Okay so the Emperor and his Throne is failing. It is doing a lot of good work but are we getting all the possible benefits from it? List here all your ideas on how to improve the Emperor/Golden Throne

I say we turn the Throne into a Dreadnought!!


----------



## MEQinc (Dec 12, 2010)

I say we turn it off and surrender to the inevitable. Embrace the glory of the Dark Gods, it is the only path to our salvation.


----------



## ThatOtherGuy (Apr 13, 2010)

I say we actually unclog the golden toilet. That corpse shoved into the bowl is not going to solve the over flowing problem and is causing one hell of a stench.


----------



## Androxine Vortex (Jan 20, 2010)

ThatOtherGuy said:


> I say we actually unclog the golden toilet. That corpse shoved into the bowl is not going to solve the over flowing problem and is causing one hell of a stench.

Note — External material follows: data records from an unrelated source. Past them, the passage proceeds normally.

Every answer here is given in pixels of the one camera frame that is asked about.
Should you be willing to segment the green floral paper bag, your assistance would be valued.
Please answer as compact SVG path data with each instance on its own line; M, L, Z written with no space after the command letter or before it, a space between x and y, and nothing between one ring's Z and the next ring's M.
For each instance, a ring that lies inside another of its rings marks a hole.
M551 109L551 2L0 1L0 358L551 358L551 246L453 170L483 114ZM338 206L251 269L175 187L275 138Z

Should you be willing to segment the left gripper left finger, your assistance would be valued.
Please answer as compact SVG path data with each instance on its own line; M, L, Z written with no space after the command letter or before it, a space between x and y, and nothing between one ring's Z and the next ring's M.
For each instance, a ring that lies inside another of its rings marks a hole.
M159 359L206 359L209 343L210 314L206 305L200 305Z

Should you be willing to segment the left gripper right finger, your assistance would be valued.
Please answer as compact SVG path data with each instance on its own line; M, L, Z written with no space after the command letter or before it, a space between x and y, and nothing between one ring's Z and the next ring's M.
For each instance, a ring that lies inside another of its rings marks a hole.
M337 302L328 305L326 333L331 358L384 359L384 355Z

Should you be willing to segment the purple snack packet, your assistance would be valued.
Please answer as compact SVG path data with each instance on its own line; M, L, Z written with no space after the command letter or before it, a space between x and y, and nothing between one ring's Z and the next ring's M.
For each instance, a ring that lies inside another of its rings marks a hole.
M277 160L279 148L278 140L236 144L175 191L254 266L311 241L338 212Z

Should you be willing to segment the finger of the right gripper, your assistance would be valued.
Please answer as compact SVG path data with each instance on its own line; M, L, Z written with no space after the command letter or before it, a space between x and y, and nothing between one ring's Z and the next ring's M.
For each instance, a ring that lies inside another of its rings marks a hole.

just send sent all the waste into the rift. wait that will attract nurgle daemons. damn...


----------



## Chompy Bits (Jun 13, 2010)

Replace the empty toilet roll. The Emperor has been sitting there for 10,000 years waiting to wipe. He doesn't want skid marks in his golden boxers.


----------



## Karak The Unfaithful (Feb 13, 2011)

I say we re-paint it, gold is so 20,000 years ago...


----------



## Serpion5 (Mar 19, 2010)

We need to upgrade the operating systems. We all know it, Windows Vista is an inferior product compared to the alternatives, and the Master of Mankind should have nothing but the best!


----------



## demonictalkin56 (Jan 30, 2011)

The Golden Throne presented by Apple lol


----------



## Karak The Unfaithful (Feb 13, 2011)

Would the emperor prefere apple or windows 7?
I know lets ask him!

*walks up too emperor's skeleton on golden throne*

Mr.Emperor, do you prefere windos 7 or apple?

*emperor remains silent*

well?

*emperor is still silent*

Mr. empe-

*emperor sits up and yells*

Do you mind?! I'M TRYING TO GET SOME FUCKING SLEEP!!
and I've ran out of toilet paper...


----------



## DijnsK (Mar 29, 2011)

demonictalkin56 said:


> The Golden Throne presented by Apple lol


LMAO!

on topic,
id say lets make the golden palace a huge transformer titan!


----------



## Doelago (Nov 29, 2009)

Serpion5 said:


> We need to upgrade the operating systems. We all know it, Windows Vista is an inferior product compared to the alternatives, and the Master of Mankind should have nothing but the best!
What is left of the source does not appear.